An interesting article by Michael Tan  years ago on “Body Ethics” discussed peculiar touching practices by Filipino women fondling genitals of children out of “gigil” or uncontrollable affection, for which a few of our countrymen have gotten into trouble as OFW’s. Other touching practices include rubbing bellies of pregnant women, adult males grabbing each other’s “baskets” out of mischief and woman to woman touching.  Even among Filipinos, some groups are more “touching” than others. People in Visayas are more prone to touch people than say, Tagalogs, as a way of greeting or conversing with each other. Although this article was more about unusual touching practices, it highlights how touch is important to the Filipino way of relating.

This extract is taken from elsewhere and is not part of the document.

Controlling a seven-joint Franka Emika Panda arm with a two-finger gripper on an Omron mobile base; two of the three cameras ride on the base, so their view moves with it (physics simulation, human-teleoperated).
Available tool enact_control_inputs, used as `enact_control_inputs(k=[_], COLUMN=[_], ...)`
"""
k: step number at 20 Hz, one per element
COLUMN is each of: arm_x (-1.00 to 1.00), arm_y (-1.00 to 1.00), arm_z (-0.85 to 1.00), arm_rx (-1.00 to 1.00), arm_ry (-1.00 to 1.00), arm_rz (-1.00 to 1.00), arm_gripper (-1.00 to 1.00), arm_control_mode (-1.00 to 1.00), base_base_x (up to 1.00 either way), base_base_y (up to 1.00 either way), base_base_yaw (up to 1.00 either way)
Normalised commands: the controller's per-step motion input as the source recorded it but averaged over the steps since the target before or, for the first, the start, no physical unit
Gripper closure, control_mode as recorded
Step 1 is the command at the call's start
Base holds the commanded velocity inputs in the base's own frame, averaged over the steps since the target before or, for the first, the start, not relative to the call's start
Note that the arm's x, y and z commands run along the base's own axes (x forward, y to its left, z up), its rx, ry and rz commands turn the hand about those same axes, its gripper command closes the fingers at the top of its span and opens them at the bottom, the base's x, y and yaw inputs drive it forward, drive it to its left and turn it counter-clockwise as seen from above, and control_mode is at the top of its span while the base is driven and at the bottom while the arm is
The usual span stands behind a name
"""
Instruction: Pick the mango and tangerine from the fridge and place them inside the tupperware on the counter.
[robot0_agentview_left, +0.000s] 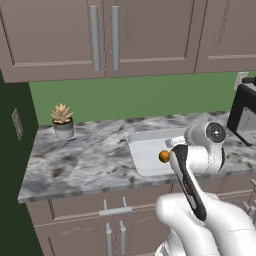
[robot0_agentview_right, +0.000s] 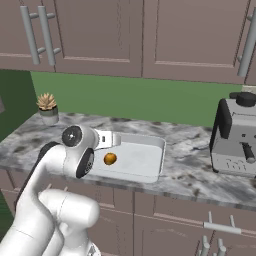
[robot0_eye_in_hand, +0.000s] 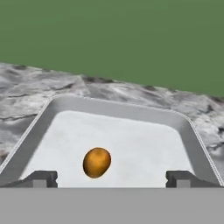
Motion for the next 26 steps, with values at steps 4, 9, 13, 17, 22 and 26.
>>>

The pandemic has caused a lot of pain, most visible of which is the loss of jobs and income and the unfortunate recession we are all in. But one major negative effect is what The Economist termed as people becoming “skin hungry,” a state in which they experience less touch than they want. Being deprived of touch has been linked to loneliness, depression, stress, mood and anxiety disorders and secondary immune disorders.

Presently, we are experiencing a surge in infection. Anecdotally, this is partly attributed to a lot of family contagion as many are unable to resist skin hunger. Children touch parents who are infected and vice versa, despite all risks attendant to the act.

As Linden said, to be human is to be emotional and to feel things. For all of us, the sense of touch is intrinsically emotional. This pandemic is causing more emotional pain and deprivation other than monetary poverty. We need to get out of this very difficult situation as we look forward to the day we can touch each other again and express our feelings and affections the way we used to.

 

Benel Dela Paz Lagua was previously Executive Vice-President and Chief Development Officer at the Development Bank of the Philippines.  He is an active FINEX member and an advocate of risk-based lending for SMEs. The views expressed herein are his own and does not necessarily reflect the opinion of his office as well as FINEX.